- **Supplied material**:
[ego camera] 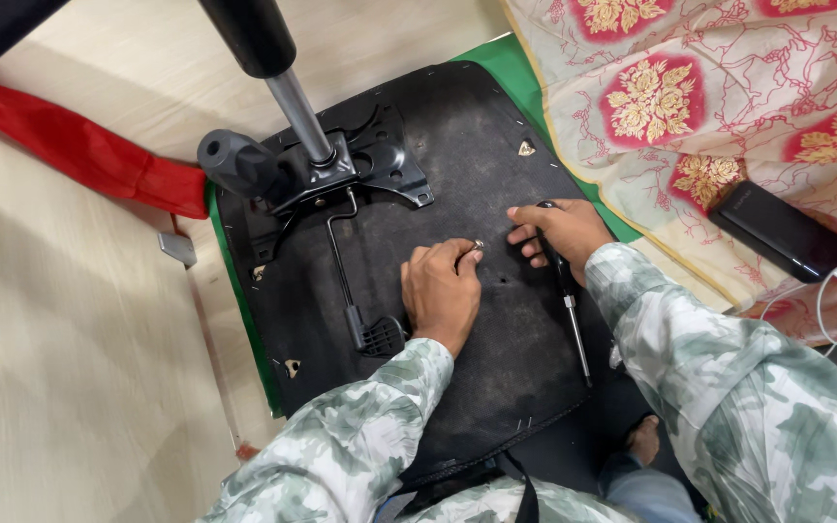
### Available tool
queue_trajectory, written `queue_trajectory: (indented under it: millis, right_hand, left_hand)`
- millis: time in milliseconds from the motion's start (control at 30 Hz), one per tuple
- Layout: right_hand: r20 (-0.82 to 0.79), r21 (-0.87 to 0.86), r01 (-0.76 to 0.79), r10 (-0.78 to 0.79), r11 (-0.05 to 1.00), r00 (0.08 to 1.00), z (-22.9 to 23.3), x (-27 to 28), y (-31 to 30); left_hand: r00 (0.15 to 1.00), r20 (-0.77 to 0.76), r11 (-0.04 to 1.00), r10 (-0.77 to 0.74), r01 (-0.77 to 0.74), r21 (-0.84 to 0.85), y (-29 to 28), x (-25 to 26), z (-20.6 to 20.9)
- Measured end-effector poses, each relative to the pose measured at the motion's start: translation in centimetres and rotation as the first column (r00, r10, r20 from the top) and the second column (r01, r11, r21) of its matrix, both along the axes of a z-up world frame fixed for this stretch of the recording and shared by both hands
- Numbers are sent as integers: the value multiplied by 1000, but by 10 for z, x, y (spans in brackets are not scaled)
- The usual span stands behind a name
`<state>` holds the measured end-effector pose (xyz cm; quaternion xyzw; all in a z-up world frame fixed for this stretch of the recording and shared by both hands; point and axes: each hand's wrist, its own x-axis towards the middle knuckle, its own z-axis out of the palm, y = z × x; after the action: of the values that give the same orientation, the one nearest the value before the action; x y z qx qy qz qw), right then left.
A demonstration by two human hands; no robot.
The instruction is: The person uses a screwdriver to remove screws from the underside of an office chair seat. They loosen each screw, then remove the screws and washers by hand, placing them on the seat surface.
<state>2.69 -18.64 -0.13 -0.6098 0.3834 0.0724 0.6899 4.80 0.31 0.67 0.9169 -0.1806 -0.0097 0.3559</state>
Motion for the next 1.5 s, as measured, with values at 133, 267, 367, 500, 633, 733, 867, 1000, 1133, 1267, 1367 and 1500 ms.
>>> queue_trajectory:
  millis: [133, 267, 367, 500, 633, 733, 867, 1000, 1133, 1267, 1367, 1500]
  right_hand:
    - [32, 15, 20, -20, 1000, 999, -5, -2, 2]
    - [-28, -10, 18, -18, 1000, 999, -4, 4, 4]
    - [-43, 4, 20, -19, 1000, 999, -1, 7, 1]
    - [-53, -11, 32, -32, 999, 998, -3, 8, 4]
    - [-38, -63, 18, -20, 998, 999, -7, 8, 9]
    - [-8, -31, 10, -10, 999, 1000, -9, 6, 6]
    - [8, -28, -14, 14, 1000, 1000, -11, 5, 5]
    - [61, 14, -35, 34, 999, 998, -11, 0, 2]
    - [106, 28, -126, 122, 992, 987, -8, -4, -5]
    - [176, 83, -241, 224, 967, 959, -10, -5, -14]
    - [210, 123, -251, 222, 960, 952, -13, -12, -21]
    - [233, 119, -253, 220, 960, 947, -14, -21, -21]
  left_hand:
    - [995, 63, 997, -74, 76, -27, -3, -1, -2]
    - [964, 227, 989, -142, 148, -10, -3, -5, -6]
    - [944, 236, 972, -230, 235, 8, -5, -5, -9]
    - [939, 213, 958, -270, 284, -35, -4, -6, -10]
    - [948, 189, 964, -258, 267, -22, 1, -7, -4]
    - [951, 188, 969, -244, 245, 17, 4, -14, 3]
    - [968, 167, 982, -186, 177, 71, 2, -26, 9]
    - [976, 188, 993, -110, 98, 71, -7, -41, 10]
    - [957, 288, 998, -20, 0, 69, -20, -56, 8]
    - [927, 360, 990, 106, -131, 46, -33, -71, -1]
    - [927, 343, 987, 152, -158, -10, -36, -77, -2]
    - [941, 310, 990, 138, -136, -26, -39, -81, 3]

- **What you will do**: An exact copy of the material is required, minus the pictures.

- **Solved problem**:
[ego camera] 
### Available tool
queue_trajectory, written `queue_trajectory: (indented under it: millis, right_hand, left_hand)`
- millis: time in milliseconds from the motion's start (control at 30 Hz), one per tuple
- Layout: right_hand: r20 (-0.82 to 0.79), r21 (-0.87 to 0.86), r01 (-0.76 to 0.79), r10 (-0.78 to 0.79), r11 (-0.05 to 1.00), r00 (0.08 to 1.00), z (-22.9 to 23.3), x (-27 to 28), y (-31 to 30); left_hand: r00 (0.15 to 1.00), r20 (-0.77 to 0.76), r11 (-0.04 to 1.00), r10 (-0.77 to 0.74), r01 (-0.77 to 0.74), r21 (-0.84 to 0.85), y (-29 to 28), x (-25 to 26), z (-20.6 to 20.9)
- Measured end-effector poses, each relative to the pose measured at the motion's start: translation in centimetres and rotation as the first column (r00, r10, r20 from the top) and the second column (r01, r11, r21) of its matrix, both along the axes of a z-up world frame fixed for this stretch of the recording and shared by both hands
- Numbers are sent as integers: the value multiplied by 1000, but by 10 for z, x, y (spans in brackets are not scaled)
- The usual span stands behind a name
`<state>` holds the measured end-effector pose (xyz cm; quaternion xyzw; all in a z-up world frame fixed for this stretch of the recording and shared by both hands; point and axes: each hand's wrist, its own x-axis towards the middle knuckle, its own z-axis out of the palm, y = z × x; after the action: of the values that give the same orientation, the one nearest the value before the action; x y z qx qy qz qw), right then left.
A demonstration by two human hands; no robot.
The instruction is: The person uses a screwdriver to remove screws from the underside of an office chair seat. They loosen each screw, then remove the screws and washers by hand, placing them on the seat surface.
<state>2.69 -18.64 -0.13 -0.6098 0.3834 0.0724 0.6899 4.80 0.31 0.67 0.9169 -0.1806 -0.0097 0.3559</state>
Motion for the next 1.5 s, as measured, with values at 133, 267, 367, 500, 633, 733, 867, 1000, 1133, 1267, 1367 and 1500 ms.
>>> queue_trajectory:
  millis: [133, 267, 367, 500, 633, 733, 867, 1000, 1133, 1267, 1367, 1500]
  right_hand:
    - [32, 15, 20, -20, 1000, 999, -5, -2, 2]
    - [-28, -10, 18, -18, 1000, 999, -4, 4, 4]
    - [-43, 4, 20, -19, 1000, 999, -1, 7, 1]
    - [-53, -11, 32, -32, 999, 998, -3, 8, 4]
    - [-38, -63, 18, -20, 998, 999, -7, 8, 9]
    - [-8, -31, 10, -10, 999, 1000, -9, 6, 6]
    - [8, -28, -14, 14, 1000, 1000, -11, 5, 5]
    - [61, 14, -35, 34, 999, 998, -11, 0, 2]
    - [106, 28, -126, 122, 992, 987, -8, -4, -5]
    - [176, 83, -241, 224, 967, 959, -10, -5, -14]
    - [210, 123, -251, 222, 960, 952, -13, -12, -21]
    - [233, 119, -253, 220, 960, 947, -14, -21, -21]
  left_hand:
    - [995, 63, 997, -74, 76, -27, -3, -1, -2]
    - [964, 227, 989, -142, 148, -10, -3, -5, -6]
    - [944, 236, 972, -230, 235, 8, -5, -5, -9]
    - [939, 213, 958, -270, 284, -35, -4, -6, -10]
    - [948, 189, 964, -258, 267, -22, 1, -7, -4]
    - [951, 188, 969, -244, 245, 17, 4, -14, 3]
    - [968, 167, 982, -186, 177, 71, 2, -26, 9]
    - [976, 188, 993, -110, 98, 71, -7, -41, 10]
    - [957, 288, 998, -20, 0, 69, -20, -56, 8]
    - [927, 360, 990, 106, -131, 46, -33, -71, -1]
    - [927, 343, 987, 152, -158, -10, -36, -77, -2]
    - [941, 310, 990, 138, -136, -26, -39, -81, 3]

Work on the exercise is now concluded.